WHAT NEEDS TO BE DONE - Pick out and copy every line below that has the word "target".

----- INPUT DATA -----

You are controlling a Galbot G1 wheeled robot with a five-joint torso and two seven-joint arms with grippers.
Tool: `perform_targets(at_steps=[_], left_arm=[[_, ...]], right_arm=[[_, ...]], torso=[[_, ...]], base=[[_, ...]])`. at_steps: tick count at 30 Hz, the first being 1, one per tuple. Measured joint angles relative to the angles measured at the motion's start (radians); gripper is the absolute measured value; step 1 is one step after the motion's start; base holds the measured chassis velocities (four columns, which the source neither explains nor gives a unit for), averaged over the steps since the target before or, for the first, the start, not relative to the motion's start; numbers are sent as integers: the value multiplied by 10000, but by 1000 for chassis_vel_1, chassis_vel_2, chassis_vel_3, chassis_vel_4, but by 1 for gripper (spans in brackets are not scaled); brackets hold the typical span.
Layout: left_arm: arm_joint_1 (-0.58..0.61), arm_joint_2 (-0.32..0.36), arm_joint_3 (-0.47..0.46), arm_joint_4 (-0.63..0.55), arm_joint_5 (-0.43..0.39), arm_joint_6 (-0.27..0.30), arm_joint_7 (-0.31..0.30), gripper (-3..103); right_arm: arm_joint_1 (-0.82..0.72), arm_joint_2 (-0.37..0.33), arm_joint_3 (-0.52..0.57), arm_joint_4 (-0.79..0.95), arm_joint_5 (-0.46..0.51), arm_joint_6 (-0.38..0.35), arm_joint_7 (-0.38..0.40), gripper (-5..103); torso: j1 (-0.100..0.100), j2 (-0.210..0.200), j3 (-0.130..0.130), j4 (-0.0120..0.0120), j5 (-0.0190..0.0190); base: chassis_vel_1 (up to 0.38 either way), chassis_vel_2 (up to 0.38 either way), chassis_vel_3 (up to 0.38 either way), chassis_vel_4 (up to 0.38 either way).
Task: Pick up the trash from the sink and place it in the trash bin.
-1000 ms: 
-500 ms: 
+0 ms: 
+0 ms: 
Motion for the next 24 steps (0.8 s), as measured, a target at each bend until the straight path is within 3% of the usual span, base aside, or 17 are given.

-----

WRITTEN RESPONSE -
Tool: `perform_targets(at_steps=[_], left_arm=[[_, ...]], right_arm=[[_, ...]], torso=[[_, ...]], base=[[_, ...]])`. at_steps: tick count at 30 Hz, the first being 1, one per tuple. Measured joint angles relative to the angles measured at the motion's start (radians); gripper is the absolute measured value; step 1 is one step after the motion's start; base holds the measured chassis velocities (four columns, which the source neither explains nor gives a unit for), averaged over the steps since the target before or, for the first, the start, not relative to the motion's start; numbers are sent as integers: the value multiplied by 10000, but by 1000 for chassis_vel_1, chassis_vel_2, chassis_vel_3, chassis_vel_4, but by 1 for gripper (spans in brackets are not scaled); brackets hold the typical span.
Motion for the next 24 steps (0.8 s), as measured, a target at each bend until the straight path is within 3% of the usual span, base aside, or 17 are given.

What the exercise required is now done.